All the data should be transcribed exactly, with every line kept.
◇ ◇ ◇
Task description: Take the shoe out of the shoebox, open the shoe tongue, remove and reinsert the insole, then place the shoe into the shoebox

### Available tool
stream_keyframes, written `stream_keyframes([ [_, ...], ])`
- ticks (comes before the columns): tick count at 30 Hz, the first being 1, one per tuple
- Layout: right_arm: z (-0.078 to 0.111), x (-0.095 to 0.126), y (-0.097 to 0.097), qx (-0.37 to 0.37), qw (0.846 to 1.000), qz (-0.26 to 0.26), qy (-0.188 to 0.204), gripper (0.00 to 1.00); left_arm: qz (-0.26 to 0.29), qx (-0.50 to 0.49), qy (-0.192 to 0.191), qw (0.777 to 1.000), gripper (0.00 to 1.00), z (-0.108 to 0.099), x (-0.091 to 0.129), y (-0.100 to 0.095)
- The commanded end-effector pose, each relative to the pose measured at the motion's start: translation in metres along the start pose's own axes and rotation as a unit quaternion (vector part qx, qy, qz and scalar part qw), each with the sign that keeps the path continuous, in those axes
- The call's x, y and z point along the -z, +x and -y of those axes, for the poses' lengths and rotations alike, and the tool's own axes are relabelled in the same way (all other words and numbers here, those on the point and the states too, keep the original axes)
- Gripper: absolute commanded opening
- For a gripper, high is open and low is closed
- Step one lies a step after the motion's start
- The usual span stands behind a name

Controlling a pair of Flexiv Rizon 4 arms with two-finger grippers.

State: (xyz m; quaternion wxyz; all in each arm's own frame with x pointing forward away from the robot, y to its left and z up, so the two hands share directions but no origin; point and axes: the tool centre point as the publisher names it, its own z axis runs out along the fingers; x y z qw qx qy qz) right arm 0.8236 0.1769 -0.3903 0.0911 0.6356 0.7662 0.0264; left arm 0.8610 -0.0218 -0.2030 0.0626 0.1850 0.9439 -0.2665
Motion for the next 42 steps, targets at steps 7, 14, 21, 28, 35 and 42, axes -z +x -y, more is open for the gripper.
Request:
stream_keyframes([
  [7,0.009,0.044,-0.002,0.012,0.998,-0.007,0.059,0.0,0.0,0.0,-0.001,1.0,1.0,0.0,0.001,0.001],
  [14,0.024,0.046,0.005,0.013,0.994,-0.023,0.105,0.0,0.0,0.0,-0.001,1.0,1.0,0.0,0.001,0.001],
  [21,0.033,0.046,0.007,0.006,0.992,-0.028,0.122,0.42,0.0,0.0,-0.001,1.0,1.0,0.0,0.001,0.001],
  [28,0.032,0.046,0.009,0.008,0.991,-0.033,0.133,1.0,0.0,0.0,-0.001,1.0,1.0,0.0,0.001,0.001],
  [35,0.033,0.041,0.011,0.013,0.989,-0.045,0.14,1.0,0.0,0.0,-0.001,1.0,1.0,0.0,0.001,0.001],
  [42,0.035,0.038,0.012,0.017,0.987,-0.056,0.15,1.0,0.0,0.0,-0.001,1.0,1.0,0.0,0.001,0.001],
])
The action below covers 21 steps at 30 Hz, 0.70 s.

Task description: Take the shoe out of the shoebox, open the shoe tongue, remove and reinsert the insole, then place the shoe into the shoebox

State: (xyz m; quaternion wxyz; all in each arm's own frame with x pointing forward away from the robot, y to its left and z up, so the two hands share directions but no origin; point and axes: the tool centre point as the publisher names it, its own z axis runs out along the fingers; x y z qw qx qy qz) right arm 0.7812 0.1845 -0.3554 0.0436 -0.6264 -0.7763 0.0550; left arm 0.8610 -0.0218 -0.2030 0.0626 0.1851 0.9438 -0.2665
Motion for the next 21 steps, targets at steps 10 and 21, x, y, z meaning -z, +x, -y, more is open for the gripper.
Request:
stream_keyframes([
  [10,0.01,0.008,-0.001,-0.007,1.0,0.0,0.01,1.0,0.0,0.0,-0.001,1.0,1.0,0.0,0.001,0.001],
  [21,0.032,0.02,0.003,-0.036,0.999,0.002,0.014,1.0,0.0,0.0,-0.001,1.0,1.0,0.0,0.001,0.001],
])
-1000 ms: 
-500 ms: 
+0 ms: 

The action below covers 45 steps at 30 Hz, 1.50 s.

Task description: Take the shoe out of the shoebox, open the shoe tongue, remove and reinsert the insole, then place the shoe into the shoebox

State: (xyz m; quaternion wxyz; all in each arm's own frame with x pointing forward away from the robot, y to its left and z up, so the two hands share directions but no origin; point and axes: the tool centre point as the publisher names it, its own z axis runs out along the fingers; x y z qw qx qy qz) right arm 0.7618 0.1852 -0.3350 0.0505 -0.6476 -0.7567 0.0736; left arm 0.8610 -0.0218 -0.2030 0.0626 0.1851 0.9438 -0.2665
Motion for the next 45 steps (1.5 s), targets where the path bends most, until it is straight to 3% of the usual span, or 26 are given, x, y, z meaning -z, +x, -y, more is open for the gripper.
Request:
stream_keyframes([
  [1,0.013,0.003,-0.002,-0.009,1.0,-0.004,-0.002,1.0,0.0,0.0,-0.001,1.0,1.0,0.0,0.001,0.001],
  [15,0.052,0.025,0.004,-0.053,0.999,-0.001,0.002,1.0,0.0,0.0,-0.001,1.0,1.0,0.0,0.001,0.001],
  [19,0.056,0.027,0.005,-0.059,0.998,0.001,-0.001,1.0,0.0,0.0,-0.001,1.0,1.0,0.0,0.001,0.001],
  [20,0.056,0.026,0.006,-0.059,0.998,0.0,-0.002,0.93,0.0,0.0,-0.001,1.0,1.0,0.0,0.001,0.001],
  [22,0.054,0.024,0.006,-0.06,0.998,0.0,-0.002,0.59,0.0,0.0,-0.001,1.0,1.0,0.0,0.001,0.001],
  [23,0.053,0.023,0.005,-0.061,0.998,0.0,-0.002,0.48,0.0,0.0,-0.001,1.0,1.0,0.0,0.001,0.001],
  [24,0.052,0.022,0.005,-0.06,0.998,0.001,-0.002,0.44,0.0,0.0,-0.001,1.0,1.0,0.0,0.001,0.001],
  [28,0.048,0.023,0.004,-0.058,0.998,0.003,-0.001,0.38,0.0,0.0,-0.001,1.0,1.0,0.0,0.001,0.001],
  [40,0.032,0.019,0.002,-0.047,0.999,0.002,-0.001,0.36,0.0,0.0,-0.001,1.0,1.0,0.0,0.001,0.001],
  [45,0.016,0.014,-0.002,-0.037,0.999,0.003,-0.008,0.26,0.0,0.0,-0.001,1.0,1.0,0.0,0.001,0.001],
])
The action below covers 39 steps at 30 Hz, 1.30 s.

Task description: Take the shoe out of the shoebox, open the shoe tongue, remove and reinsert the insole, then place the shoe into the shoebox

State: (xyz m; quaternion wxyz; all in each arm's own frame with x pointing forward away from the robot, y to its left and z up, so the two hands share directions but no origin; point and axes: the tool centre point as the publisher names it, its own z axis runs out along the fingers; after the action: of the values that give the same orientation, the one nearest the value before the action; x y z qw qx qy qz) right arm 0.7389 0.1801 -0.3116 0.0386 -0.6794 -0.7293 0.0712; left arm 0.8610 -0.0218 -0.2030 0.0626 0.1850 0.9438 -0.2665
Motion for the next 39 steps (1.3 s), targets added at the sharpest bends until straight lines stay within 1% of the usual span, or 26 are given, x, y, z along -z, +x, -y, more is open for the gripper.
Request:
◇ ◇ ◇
== THE COMPLETED TASK ==
Task description: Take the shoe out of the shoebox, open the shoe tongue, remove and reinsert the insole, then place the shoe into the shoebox

### Available tool
stream_keyframes, written `stream_keyframes([ [_, ...], ])`
- ticks (comes before the columns): tick count at 30 Hz, the first being 1, one per tuple
- Layout: right_arm: z (-0.078 to 0.111), x (-0.095 to 0.126), y (-0.097 to 0.097), qx (-0.37 to 0.37), qw (0.846 to 1.000), qz (-0.26 to 0.26), qy (-0.188 to 0.204), gripper (0.00 to 1.00); left_arm: qz (-0.26 to 0.29), qx (-0.50 to 0.49), qy (-0.192 to 0.191), qw (0.777 to 1.000), gripper (0.00 to 1.00), z (-0.108 to 0.099), x (-0.091 to 0.129), y (-0.100 to 0.095)
- The commanded end-effector pose, each relative to the pose measured at the motion's start: translation in metres along the start pose's own axes and rotation as a unit quaternion (vector part qx, qy, qz and scalar part qw), each with the sign that keeps the path continuous, in those axes
- The call's x, y and z point along the -z, +x and -y of those axes, for the poses' lengths and rotations alike, and the tool's own axes are relabelled in the same way (all other words and numbers here, those on the point and the states too, keep the original axes)
- Gripper: absolute commanded opening
- For a gripper, high is open and low is closed
- Step one lies a step after the motion's start
- The usual span stands behind a name

Controlling a pair of Flexiv Rizon 4 arms with two-finger grippers.

State: (xyz m; quaternion wxyz; all in each arm's own frame with x pointing forward away from the robot, y to its left and z up, so the two hands share directions but no origin; point and axes: the tool centre point as the publisher names it, its own z axis runs out along the fingers; x y z qw qx qy qz) right arm 0.8236 0.1769 -0.3903 0.0911 0.6356 0.7662 0.0264; left arm 0.8610 -0.0218 -0.2030 0.0626 0.1850 0.9439 -0.2665
Motion for the next 42 steps, targets at steps 7, 14, 21, 28, 35 and 42, axes -z +x -y, more is open for the gripper.
Request:
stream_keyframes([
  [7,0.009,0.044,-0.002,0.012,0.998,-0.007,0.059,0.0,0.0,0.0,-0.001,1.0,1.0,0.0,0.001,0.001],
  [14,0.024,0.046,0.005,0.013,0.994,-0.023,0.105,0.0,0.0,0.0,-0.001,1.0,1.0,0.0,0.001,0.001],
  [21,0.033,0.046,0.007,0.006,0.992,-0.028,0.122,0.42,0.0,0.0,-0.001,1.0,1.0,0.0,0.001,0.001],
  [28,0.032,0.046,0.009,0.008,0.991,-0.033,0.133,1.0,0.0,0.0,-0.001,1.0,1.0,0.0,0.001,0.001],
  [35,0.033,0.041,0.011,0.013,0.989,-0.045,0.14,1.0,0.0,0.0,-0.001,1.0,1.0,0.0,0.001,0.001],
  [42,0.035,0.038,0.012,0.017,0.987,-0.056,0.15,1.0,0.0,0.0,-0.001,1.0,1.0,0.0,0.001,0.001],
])
The action below covers 21 steps at 30 Hz, 0.70 s.

Task description: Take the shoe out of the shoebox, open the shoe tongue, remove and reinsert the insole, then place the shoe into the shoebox

State: (xyz m; quaternion wxyz; all in each arm's own frame with x pointing forward away from the robot, y to its left and z up, so the two hands share directions but no origin; point and axes: the tool centre point as the publisher names it, its own z axis runs out along the fingers; x y z qw qx qy qz) right arm 0.7812 0.1845 -0.3554 0.0436 -0.6264 -0.7763 0.0550; left arm 0.8610 -0.0218 -0.2030 0.0626 0.1851 0.9438 -0.2665
Motion for the next 21 steps, targets at steps 10 and 21, x, y, z meaning -z, +x, -y, more is open for the gripper.
Request:
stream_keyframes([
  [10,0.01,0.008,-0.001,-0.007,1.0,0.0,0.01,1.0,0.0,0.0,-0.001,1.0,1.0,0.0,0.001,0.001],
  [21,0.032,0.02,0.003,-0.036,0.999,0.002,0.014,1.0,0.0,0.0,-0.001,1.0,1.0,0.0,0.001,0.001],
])
-1000 ms: 
-500 ms: 
+0 ms: 

The action below covers 45 steps at 30 Hz, 1.50 s.

Task description: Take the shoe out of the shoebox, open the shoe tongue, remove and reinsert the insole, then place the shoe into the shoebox

State: (xyz m; quaternion wxyz; all in each arm's own frame with x pointing forward away from the robot, y to its left and z up, so the two hands share directions but no origin; point and axes: the tool centre point as the publisher names it, its own z axis runs out along the fingers; x y z qw qx qy qz) right arm 0.7618 0.1852 -0.3350 0.0505 -0.6476 -0.7567 0.0736; left arm 0.8610 -0.0218 -0.2030 0.0626 0.1851 0.9438 -0.2665
Motion for the next 45 steps (1.5 s), targets where the path bends most, until it is straight to 3% of the usual span, or 26 are given, x, y, z meaning -z, +x, -y, more is open for the gripper.
Request:
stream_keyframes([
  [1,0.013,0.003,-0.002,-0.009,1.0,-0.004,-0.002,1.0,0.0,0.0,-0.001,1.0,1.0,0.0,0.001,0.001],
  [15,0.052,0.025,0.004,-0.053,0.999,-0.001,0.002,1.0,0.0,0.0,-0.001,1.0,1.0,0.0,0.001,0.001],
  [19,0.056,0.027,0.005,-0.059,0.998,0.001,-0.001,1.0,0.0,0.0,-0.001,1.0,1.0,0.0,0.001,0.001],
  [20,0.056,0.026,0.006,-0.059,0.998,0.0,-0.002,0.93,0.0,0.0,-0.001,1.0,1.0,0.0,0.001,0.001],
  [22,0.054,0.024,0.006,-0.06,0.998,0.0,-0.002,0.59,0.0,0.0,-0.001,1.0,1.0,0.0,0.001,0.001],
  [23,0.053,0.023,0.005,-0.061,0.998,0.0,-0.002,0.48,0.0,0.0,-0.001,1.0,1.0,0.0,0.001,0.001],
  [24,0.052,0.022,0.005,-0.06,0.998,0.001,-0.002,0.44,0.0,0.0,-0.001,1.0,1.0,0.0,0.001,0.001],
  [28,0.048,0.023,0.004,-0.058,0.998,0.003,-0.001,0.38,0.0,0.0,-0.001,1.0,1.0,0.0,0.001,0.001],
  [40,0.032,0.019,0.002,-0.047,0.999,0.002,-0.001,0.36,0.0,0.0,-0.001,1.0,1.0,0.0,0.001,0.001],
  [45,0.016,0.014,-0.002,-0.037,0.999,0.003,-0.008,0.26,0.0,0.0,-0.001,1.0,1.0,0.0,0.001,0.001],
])
The action below covers 39 steps at 30 Hz, 1.30 s.

Task description: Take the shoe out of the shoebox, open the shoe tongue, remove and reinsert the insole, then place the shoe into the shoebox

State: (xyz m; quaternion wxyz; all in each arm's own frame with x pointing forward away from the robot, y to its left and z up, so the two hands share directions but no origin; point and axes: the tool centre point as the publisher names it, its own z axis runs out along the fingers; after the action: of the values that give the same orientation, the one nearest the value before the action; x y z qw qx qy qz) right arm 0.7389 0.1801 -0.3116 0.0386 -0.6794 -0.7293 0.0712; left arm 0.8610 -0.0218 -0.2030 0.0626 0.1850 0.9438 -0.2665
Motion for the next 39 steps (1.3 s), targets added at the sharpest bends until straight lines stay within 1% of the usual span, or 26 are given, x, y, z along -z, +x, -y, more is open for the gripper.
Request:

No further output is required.